Die Erzählperspektive wechselt dabei zwar gelegentlich zwischen den einzelnen Personen, doch bleibt der Wahrnehmungshorizont immer an Barrøy gebunden. So wie die Insel der Mittelpunkt des Werks ist, ist das winzige Eiland zugleich der Mittelpunkt der Familie, die schon seit Generationen hier lebt.

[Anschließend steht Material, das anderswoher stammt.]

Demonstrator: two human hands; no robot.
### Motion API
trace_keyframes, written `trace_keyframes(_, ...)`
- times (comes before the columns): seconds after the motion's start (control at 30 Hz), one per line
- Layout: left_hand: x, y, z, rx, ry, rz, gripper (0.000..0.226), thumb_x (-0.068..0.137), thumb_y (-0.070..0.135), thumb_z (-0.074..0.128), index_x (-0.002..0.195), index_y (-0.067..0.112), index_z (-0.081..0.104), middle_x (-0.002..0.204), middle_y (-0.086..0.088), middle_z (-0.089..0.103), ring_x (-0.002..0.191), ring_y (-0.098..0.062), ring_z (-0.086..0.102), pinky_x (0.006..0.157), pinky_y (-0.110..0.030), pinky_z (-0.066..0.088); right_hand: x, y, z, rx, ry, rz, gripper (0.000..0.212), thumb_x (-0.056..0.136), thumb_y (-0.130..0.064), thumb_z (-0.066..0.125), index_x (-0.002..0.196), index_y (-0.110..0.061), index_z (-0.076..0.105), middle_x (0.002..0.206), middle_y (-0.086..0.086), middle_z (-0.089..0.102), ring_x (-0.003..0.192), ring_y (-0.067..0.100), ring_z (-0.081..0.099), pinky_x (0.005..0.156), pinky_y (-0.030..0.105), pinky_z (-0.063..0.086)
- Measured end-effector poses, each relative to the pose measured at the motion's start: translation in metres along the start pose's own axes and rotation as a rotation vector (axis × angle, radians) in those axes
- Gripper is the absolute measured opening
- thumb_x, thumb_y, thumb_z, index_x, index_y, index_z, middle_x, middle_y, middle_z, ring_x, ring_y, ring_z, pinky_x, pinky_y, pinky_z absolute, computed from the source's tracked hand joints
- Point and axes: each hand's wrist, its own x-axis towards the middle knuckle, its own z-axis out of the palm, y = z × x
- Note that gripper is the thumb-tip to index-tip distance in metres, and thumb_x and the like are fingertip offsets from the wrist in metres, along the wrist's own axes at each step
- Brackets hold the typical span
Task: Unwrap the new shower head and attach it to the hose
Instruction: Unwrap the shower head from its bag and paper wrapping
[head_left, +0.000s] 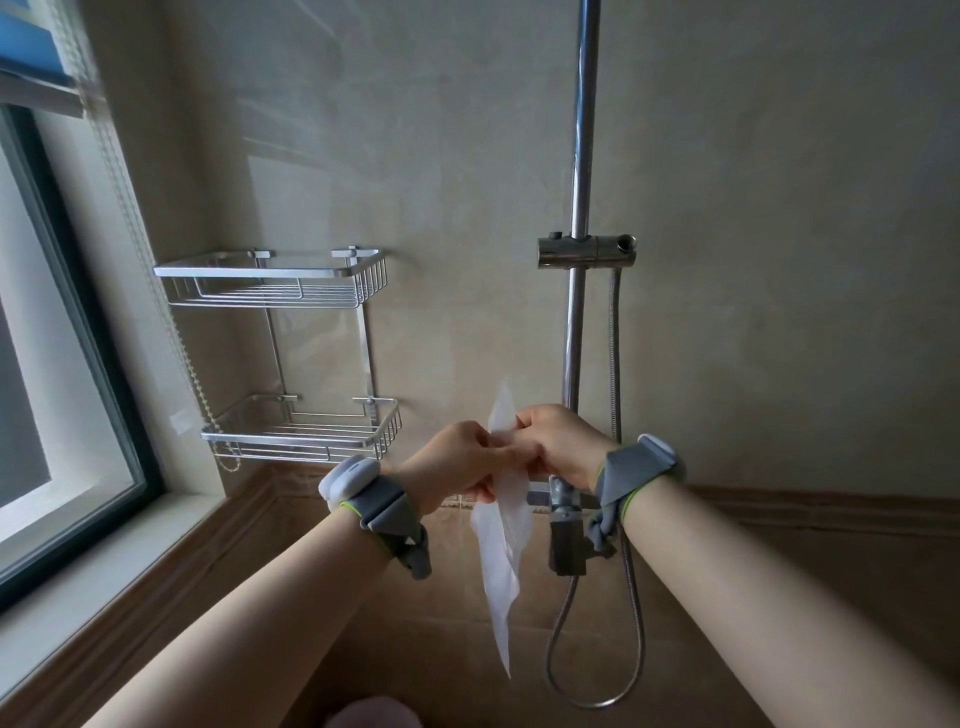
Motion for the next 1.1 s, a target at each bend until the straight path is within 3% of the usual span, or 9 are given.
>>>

Eine fast schon schmerzhafte Symbiose

Es ist ein Leben, das gerade wegen seiner Einfachheit fasziniert. Die Vegetation, die Fischgründe, der bedeutsame Wechsel der Jahreszeiten sind unverrückbare Parameter, die die Menschen determinieren. Alle Erlebnisse der Figuren, ihr gesamtes Schicksal, sind untrennbar mit der Insel verbunden. Barrøy scheint ihr Dasein in fast schon schmerzhafter Symbiose aufzusaugen, indem es seine Bewohner dazu zwingt – fast könnte man tatsächlich glauben, die Insel sei handelndes Subjekt –, all ihre Energien auf das (Über-)Leben auf und mit dem Eiland zu konzentrieren. Dies zeigt sich sehr eindrücklich, wenn es durch einen mörderisch heißen Sommer selbst an dem wichtigsten und alltäglichsten Versorgungsmittel des Menschen, dem Trinkwasser, einen existentiell bedrohlichen Mangel gibt, und gibt zu erkennen, dass das Miteinander von Natur und Menschen oft genug unbarmherzig sein kann:

Eine gewisse Verzweiflung ist in das Dasein getreten, der Ernst steht in das Weiße des Auges geschrieben, das hier ist gefährlich […], wann hat es zuletzt solch einen Sommer gegeben?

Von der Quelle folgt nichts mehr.